US publishers Rowman & Littlefield published Mac Con Iomaire's second book, The Man Who Was Never Knocked Down, in 2018, an English-language telling of Seán Mannion's story. The book, which was well-reviewed, was initially launched into the North American market before being released in Ireland and the UK.

In 2024, Mac Con Iomaire published An Ghluaiseacht: Scéal Chearta Sibhialta na Gaeltachta (Cló Iar-Chonnachta), the story of the radical generation who stood their ground for the rights of the Gaeltacht people, and the Civil Rights Movement they founded that transformed the Gaeltacht from the ground up. Among the positive reviews for the book, it has been highlighted as one of the best Irish-language books of 2025.

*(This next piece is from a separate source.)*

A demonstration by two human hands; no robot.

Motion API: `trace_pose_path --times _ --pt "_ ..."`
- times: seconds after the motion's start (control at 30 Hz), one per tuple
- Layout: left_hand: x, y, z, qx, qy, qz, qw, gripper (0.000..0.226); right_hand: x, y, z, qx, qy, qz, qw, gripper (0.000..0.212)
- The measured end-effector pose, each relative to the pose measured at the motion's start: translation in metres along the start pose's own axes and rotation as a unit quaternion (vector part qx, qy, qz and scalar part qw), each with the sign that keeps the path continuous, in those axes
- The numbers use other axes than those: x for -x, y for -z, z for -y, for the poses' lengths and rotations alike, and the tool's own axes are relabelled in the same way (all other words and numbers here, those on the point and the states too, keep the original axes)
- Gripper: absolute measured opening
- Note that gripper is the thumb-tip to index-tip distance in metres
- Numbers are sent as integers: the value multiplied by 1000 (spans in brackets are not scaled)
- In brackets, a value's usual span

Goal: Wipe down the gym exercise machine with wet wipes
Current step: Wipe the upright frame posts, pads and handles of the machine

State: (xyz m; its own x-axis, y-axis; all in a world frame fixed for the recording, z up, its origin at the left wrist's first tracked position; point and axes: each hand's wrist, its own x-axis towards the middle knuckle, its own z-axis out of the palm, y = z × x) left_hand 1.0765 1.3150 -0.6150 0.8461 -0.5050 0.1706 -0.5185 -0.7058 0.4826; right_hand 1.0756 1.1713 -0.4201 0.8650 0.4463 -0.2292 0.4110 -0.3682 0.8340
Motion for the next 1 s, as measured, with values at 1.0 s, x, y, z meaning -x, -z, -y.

Rocky Ros Muc was developed as a feature-length documentary by Below the Radar TV in 2017, and has won awards at the Boston Irish Film Festival, the Galway Film Fleadh, and the Celtic Media Festival, among other awards. Mac Con Iomaire was associate producer and contributor.

Along with being the first Irish-language documentary to be long-listed for the Oscars, and achieving a cinema release in both the US and Ireland, Rocky Ros Muc received numerous positive reviews.

He is a contributor to Scéal Scéil, an insight into the way the modern Irish journalist operates. Scéal Scéil, edited by Breandán Delap (Cois Life, 2014)., as well as Comhrá Cosáin, a compilation of agallaimh beirte and lúibíní (see below) edited by Fearghas Mac Lochlainn.

Mac Con Iomaire is also a writer and performer of agallaimh beirte (a usually humorous conversation in verse between two people) and lúibíní (the same as an agallamh beirte, except that the verses are sung), and has won a number of awards at Oireachtas na Gaeilge. In 2024, he won the Oireachtas's Comórtas na nAmhrán Nuachumtha.